§ TASK PROMPT:
Copy out exactly the lines from the first line of the material below through the line containing "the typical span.", and nothing beyond them.

§ PROVIDED MATERIAL:

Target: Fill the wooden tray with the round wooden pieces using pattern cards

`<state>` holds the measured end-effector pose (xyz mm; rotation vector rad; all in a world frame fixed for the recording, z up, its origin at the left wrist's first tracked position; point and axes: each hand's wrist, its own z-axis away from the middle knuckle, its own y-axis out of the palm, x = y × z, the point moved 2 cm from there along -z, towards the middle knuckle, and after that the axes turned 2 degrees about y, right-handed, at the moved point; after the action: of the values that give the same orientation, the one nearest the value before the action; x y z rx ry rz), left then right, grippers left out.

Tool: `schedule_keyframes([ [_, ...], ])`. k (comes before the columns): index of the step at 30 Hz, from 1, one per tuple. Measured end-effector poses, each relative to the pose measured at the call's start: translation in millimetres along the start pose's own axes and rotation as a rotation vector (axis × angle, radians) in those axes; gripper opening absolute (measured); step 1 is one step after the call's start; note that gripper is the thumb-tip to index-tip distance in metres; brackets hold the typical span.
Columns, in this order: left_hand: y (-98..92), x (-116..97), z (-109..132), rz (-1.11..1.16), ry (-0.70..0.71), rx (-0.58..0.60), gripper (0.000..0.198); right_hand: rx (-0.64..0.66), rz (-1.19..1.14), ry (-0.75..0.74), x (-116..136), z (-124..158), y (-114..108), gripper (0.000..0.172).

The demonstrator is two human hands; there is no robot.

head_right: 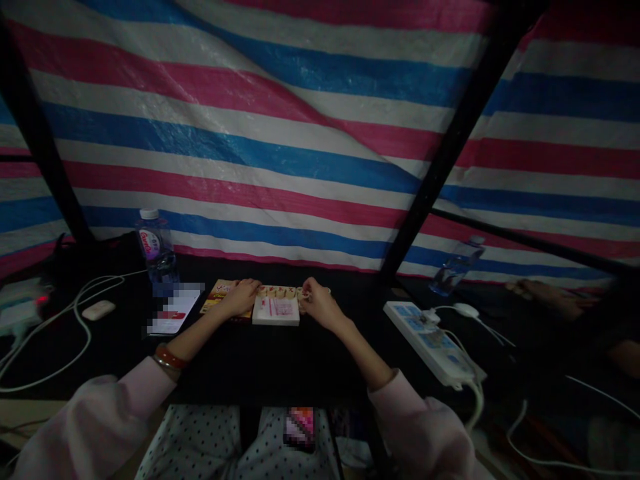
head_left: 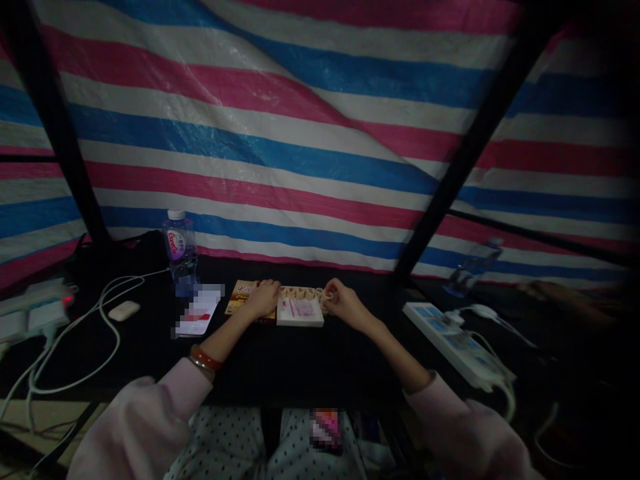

§ EXPECTED OUTPUT:
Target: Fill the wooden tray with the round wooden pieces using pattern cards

`<state>` holds the measured end-effector pose (xyz mm; rotation vector rad; all in a world frame fixed for the recording, z up, its origin at the left wrist's first tracked position; point and axes: each hand's wrist, its own z-axis away from the middle knuckle, its own y-axis out of the palm, x = y × z, the point moved 2 cm from there along -z, towards the middle knuckle, and after that the axes turned 2 degrees about y, right-handed, at the moved point; after the action: of the values that give the same orientation, the one nearest the value before the action; x y z rx ry rz), left then right, grippers left out.

Tool: `schedule_keyframes([ [_, ...], ])`. k (comes before the columns): index of the step at 30 Hz, from 1, one per tuple. Measured end-effector poses, each relative to the pose measured at the call's start: translation in millimetres along the start pose's own axes and rotation as a rotation vector (axis × angle, radians) in those axes; gripper opening absolute (measured); step 1 is one step after the call's start; note that gripper is the thumb-tip to index-tip distance in metres; brackets hold the typical span.

Here the exercise is finished.